EXERCISE AIM -
The answer should consist of each line from the data below that includes "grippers".

DATA EXTRACT -

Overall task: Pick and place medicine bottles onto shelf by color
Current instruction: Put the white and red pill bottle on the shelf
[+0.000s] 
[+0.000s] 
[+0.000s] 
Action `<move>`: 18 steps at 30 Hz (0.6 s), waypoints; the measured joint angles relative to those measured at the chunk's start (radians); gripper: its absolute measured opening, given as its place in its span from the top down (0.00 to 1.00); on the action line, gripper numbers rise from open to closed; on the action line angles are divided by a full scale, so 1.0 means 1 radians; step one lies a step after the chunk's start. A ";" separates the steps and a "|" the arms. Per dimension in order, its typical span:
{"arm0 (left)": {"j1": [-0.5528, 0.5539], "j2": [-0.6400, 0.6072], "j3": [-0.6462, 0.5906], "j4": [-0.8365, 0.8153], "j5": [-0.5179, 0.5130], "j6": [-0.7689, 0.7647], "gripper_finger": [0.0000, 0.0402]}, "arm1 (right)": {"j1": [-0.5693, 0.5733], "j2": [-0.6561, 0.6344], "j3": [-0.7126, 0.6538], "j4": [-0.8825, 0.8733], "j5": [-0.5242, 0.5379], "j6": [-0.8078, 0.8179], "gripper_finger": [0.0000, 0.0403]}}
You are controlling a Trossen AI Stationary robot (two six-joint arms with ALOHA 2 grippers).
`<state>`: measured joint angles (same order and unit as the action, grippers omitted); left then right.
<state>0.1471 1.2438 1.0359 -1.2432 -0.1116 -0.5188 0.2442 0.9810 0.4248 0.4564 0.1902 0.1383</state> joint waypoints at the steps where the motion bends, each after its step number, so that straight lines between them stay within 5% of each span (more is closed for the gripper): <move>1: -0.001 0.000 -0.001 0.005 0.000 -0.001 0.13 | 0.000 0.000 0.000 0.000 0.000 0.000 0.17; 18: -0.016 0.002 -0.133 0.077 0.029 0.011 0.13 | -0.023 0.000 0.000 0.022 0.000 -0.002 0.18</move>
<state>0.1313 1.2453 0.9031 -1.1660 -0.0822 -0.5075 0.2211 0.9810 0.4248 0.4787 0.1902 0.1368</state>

RESPONSE TO THE TASK -
You are controlling a Trossen AI Stationary robot (two six-joint arms with ALOHA 2 grippers).
`<state>`: measured joint angles (same order and unit as the action, grippers omitted); left then right.

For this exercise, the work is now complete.